What the exercise asks
Report each line of the material below where the word "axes" can be found.

++++

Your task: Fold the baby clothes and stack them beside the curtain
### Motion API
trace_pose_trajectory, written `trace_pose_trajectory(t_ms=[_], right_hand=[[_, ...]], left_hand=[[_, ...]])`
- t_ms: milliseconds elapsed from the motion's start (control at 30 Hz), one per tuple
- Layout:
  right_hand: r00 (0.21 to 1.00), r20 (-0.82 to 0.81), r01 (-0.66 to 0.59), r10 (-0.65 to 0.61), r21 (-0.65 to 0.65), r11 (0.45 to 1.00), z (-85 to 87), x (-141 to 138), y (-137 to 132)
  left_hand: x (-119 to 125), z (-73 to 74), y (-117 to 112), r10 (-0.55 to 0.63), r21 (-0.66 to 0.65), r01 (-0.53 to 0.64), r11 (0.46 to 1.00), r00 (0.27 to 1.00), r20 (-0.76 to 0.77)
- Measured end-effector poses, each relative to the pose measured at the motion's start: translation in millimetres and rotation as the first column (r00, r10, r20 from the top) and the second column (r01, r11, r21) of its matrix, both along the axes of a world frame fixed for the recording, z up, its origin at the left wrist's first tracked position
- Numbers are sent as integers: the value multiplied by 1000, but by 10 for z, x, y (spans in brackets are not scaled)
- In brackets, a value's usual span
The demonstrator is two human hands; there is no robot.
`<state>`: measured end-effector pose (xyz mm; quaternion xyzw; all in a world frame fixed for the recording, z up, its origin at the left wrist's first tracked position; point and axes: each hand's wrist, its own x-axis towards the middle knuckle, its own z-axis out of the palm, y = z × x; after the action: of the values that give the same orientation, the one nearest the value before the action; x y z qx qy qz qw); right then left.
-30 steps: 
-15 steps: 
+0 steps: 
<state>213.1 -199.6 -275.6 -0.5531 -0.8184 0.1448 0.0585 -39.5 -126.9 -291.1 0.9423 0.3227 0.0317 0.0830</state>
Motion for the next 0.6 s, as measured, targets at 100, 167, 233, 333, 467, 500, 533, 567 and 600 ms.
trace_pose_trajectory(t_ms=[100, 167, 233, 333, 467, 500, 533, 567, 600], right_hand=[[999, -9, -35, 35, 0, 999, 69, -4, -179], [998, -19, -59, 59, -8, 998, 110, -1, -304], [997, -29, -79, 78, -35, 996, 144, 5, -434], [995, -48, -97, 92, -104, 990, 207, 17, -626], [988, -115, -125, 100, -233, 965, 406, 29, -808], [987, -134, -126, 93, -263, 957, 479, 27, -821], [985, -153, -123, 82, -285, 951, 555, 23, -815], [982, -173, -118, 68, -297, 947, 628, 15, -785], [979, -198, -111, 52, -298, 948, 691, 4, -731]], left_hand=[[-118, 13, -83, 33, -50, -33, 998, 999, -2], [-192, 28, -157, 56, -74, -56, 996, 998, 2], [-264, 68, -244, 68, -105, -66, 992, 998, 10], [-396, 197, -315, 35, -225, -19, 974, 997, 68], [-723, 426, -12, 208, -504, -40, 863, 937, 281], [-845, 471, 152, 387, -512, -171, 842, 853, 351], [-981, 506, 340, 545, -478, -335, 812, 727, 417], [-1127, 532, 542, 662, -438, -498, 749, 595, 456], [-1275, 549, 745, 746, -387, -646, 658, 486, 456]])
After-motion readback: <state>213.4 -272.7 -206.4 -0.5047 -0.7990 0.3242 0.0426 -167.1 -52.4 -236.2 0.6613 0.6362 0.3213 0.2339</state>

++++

Exercise result
- Measured end-effector poses, each relative to the pose measured at the motion's start: translation in millimetres and rotation as the first column (r00, r10, r20 from the top) and the second column (r01, r11, r21) of its matrix, both along the axes of a world frame fixed for the recording, z up, its origin at the left wrist's first tracked position
`<state>`: measured end-effector pose (xyz mm; quaternion xyzw; all in a world frame fixed for the recording, z up, its origin at the left wrist's first tracked position; point and axes: each hand's wrist, its own x-axis towards the middle knuckle, its own z-axis out of the palm, y = z × x; after the action: of the values that give the same orientation, the one nearest the value before the action; x y z qx qy qz qw); right then left.

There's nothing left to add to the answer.